Commerce extérieur : verrouillage extrême.

Commerce extérieur : verrouillage extrême.

L’Exécutif montre des signes de navigation à vue, notamment en matière de commerce extérieur où il ne semble pas avoir fini de tâtonner.

Le ministère du Commerce a annoncé, mercredi, l’élargissement du principe de la licence d’importation à l’ensemble des produits, excepté ceux essentiels. Une réintroduction du contrôle sur le commerce extérieur et un retour inattendu sur la libéralisation du milieu des années 90.

En 1995, alors que les caisses de l’État étaient vides, ou presque, le gouvernement de l’époque, en difficulté sur les plans politique et économique, avait tranché dans le vif, libéralisant de manière excessive le commerce extérieur. Le FMI, avec qui le pays avait négocié, au début des années 1990, le rééchelonnement de sa dette extérieur, s’en était réjoui. Au départ, l’objectif était d’instaurer le commerce industrialisant.

Qu’est-ce que cela implique pour l’économie ? L’Exécutif livrait alors des agréments à des entreprises, aussi bien privées que publiques, pour importer tout ce dont avait besoin le marché local. Sur le papier, l’approche se voulait pragmatique, en ce sens que ces sociétés ne devaient pas continuer indéfiniment à importer. Mais qu’elles étaient tenues d’entreprendre et de mettre en œuvre des activités industrielles. Dans les faits, et en dehors du secteur des médicaments où des unités de production ont pu voir le jour, peu de choses ont été réalisées sur le terrain de l’industrie.

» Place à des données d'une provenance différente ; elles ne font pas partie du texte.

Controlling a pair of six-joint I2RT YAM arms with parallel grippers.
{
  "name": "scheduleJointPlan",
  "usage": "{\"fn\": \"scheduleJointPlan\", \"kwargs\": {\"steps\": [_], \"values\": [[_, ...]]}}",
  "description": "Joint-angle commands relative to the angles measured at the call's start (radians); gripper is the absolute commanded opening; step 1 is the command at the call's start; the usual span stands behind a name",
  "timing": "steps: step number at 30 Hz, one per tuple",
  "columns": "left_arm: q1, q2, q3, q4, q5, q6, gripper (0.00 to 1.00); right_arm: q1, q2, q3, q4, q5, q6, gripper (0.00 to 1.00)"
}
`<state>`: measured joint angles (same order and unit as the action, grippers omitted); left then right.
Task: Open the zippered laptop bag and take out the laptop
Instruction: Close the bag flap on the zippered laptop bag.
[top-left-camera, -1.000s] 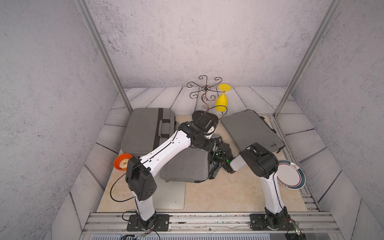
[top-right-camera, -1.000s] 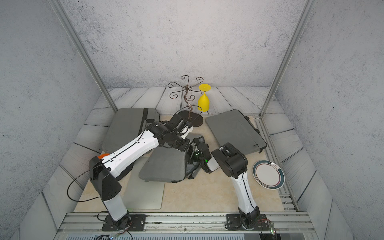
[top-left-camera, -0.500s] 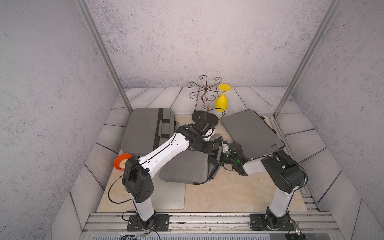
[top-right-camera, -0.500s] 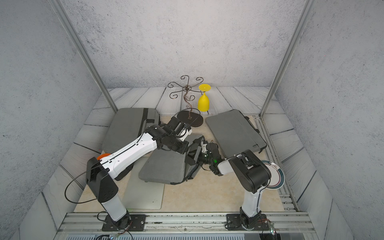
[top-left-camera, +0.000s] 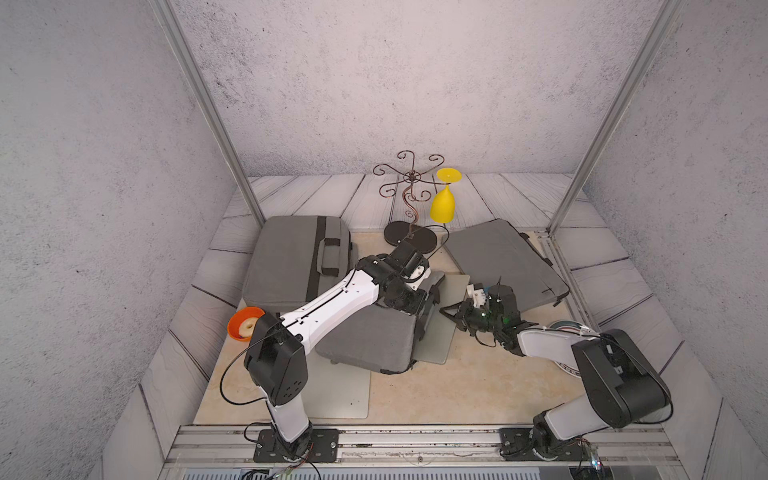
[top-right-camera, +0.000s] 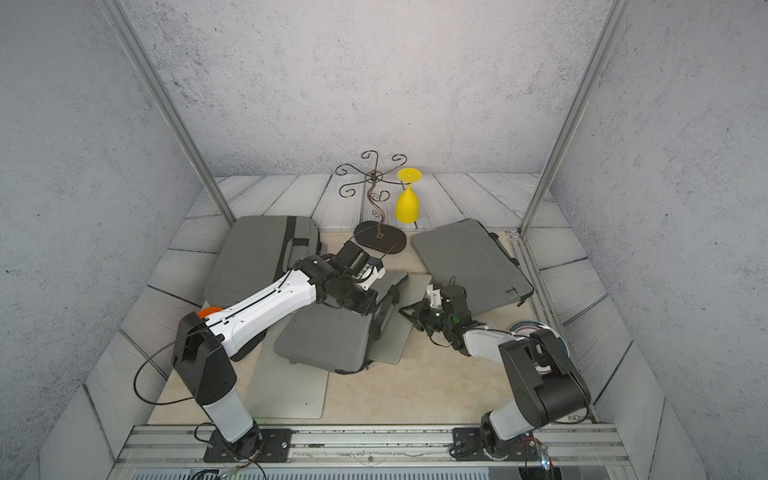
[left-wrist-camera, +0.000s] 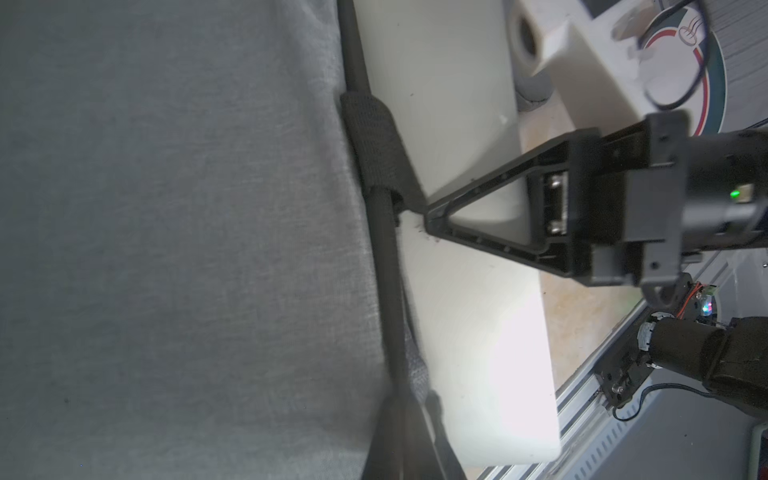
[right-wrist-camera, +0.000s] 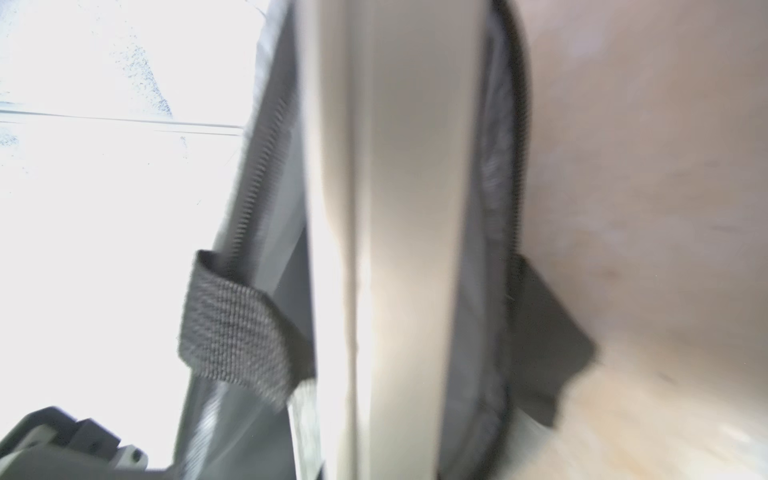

Que de ratés ! Ce dont s’est rendu compte le gouvernement, c’est que la brèche ouverte dans le commerce a créé plus de problèmes qu’il n’en a résolus. Aujourd’hui, l’Exécutif, sur la brèche,  s’efforce de la colmater, en tenant deux fers au feu : il veut ainsi dégraisser la facture d’importation, en soumettant à l’autorisation de l’administration l’importation de tout produit, à l’exception de produits revêtant un caractère essentiel  pour les citoyens, et en invitant les entreprises à s’impliquer davantage dans le tissu industriel. Naturellement, cette stratégie et les arguments qui la sous-tendent sont tout à fait en ligne avec la diversification de l’économie nationale.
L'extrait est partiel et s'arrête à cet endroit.